What you have to do - From the entries that follow, copy exactly the lines beginning at the line holding "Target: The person" and continuing through the line holding "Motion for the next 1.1".

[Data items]

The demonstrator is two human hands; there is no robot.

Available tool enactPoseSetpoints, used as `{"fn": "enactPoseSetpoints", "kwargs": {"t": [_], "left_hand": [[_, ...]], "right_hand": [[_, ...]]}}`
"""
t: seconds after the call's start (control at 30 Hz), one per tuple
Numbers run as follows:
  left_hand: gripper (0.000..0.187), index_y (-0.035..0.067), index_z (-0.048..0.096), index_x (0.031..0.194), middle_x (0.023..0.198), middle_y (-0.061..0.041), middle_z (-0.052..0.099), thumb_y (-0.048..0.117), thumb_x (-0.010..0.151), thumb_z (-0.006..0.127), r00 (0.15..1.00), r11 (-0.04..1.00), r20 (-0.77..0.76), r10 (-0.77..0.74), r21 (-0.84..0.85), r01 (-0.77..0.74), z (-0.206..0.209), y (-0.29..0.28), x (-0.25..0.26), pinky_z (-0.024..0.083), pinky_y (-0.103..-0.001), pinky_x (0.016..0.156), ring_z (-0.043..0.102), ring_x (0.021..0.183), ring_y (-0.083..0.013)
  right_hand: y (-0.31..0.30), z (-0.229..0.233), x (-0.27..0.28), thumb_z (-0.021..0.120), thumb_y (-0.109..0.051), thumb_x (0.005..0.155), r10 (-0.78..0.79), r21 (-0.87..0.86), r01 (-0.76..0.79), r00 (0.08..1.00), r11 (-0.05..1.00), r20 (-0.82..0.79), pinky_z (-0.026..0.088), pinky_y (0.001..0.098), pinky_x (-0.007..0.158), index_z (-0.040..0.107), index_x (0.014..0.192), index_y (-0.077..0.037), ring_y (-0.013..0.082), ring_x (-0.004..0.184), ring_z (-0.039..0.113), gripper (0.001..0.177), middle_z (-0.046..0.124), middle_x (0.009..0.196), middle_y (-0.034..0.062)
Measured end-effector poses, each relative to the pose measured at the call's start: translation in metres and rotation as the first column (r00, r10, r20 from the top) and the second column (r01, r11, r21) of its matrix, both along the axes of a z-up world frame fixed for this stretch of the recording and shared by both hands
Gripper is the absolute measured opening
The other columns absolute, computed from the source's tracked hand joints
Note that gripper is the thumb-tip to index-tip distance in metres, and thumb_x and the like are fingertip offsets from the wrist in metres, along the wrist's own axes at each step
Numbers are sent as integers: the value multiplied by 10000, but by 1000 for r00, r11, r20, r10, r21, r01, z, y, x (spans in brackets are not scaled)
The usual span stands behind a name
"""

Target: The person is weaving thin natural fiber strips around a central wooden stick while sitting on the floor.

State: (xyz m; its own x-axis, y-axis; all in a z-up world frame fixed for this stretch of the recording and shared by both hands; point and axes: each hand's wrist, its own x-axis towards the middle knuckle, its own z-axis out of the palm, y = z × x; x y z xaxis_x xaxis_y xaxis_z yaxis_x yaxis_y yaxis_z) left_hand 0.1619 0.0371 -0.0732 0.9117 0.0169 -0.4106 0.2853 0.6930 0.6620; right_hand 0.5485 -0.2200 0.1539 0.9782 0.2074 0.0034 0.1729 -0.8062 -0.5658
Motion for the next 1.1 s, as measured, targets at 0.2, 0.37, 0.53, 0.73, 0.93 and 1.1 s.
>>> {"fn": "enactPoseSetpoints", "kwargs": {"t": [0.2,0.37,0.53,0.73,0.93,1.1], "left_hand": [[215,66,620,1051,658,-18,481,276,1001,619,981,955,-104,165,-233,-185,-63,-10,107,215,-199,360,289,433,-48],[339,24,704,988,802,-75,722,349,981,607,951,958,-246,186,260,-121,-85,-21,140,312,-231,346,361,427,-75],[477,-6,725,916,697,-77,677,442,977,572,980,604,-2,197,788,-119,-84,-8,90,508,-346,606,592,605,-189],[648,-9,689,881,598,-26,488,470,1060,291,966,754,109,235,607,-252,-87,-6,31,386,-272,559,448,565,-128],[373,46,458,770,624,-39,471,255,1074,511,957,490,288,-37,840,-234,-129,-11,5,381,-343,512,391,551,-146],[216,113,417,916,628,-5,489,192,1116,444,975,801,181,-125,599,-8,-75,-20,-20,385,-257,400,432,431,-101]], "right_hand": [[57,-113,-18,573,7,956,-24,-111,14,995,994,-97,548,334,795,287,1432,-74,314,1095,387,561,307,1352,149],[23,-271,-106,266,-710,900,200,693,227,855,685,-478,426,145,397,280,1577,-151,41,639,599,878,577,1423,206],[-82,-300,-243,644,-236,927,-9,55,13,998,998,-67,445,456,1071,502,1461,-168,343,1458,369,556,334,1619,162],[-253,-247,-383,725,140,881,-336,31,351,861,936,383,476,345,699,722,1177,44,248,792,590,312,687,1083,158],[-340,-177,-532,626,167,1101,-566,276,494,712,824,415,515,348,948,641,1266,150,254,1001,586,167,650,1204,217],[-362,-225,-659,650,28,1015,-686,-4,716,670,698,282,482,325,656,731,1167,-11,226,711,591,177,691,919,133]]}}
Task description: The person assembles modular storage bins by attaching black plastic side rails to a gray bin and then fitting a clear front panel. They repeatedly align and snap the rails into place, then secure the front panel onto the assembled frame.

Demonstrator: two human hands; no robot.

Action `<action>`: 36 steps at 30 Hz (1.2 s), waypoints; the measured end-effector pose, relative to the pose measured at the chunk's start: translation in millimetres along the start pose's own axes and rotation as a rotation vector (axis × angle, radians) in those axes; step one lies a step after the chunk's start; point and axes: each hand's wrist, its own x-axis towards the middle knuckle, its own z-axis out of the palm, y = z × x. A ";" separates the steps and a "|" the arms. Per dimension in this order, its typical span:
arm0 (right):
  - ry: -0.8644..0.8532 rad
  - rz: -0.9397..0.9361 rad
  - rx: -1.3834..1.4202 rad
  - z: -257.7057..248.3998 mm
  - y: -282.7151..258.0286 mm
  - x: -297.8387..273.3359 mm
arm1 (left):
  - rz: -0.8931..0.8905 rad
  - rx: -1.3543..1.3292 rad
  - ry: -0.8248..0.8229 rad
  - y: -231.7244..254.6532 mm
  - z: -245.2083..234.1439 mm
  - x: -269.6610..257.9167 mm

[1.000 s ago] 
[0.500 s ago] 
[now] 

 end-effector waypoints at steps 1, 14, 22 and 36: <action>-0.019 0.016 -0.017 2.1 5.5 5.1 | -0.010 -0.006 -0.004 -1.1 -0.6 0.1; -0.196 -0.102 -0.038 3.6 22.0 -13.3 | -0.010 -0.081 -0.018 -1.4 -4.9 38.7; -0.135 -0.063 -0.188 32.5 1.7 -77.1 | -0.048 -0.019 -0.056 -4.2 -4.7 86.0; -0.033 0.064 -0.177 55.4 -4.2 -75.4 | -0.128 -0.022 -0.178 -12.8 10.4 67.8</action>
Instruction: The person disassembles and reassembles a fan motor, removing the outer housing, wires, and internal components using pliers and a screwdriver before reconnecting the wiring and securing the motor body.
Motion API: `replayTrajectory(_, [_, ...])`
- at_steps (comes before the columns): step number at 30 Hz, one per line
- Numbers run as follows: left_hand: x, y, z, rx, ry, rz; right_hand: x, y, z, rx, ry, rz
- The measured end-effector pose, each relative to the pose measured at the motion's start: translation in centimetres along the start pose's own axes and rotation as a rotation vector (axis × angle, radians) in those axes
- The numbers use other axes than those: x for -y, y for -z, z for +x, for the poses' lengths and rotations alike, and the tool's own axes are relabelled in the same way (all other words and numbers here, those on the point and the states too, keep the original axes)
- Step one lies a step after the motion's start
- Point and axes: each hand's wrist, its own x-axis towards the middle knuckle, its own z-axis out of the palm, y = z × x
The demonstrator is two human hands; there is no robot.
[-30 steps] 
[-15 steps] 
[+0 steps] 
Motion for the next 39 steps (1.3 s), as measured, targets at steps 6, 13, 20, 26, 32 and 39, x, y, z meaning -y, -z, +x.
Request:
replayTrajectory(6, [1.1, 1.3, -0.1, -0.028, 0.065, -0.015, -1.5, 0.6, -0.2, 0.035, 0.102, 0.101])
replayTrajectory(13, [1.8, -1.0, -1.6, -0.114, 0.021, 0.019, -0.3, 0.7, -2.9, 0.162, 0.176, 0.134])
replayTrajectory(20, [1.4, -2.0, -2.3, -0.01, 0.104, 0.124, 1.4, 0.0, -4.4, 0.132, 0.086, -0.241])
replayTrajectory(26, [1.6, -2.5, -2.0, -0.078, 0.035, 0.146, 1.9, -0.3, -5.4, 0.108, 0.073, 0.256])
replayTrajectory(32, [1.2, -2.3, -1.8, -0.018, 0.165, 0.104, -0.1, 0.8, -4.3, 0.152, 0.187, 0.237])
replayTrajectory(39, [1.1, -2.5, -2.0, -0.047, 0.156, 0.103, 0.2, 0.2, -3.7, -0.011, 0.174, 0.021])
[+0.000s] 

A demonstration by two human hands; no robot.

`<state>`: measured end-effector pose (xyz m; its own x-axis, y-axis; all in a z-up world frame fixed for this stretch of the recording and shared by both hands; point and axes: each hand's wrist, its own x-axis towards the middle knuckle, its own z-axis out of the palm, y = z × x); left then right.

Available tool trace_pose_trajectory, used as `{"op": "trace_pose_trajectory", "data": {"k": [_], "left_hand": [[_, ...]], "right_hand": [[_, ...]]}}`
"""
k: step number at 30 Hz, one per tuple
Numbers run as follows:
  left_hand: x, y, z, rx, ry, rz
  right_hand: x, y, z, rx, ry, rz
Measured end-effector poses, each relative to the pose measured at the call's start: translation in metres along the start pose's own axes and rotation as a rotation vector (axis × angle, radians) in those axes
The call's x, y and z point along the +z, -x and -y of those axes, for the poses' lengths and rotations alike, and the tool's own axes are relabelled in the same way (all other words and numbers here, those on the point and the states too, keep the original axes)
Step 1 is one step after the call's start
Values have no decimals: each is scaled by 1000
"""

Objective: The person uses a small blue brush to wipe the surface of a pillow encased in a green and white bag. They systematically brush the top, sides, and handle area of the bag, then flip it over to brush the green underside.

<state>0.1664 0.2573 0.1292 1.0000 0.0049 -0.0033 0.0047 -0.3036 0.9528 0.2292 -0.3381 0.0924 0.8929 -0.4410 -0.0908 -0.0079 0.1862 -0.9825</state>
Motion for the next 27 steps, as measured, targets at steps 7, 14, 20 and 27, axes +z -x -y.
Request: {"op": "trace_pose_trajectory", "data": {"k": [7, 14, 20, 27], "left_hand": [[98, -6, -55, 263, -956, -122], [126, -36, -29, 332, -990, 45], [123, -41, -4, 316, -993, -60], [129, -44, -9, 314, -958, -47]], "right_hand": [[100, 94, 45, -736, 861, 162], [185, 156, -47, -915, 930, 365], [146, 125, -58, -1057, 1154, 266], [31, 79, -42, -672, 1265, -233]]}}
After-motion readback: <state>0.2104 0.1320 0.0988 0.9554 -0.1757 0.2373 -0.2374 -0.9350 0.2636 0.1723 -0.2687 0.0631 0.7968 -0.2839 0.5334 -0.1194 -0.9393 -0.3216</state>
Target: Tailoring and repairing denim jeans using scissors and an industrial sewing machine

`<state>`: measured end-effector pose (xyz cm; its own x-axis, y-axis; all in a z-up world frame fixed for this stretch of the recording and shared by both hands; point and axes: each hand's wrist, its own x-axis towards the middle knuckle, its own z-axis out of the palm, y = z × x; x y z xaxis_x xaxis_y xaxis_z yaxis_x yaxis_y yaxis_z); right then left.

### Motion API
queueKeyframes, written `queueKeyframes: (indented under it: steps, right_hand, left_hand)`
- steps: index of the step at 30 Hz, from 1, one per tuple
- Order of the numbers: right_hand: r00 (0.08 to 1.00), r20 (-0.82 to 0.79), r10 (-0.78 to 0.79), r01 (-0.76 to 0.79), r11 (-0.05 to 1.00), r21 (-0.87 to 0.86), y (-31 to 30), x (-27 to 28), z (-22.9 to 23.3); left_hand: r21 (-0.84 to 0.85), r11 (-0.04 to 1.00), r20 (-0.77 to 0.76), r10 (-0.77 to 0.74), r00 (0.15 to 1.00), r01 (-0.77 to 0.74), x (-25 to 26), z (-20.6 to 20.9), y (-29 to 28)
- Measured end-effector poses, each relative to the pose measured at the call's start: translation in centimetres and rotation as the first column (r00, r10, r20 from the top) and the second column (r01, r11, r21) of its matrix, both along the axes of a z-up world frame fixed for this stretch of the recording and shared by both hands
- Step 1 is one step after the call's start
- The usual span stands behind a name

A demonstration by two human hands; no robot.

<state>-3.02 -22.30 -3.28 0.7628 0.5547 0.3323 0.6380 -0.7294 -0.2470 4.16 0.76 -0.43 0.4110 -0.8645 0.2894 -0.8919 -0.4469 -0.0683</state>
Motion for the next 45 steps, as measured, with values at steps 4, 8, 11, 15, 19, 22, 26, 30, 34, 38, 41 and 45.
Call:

Solution -
Target: The person is weaving thin natural fiber strips around a central wooden stick while sitting on the floor.

State: (xyz m; its own x-axis, y-axis; all in a z-up world frame fixed for this stretch of the recording and shared by both hands; point and axes: each hand's wrist, its own x-axis towards the middle knuckle, its own z-axis out of the palm, y = z × x; x y z xaxis_x xaxis_y xaxis_z yaxis_x yaxis_y yaxis_z) left_hand 0.1619 0.0371 -0.0732 0.9117 0.0169 -0.4106 0.2853 0.6930 0.6620; right_hand 0.5485 -0.2200 0.1539 0.9782 0.2074 0.0034 0.1729 -0.8062 -0.5658
Motion for the next 1.1 s, as measured, targets at 0.2, 0.37, 0.53, 0.73, 0.93 and 1.1 s.

There is nothing further to the answer.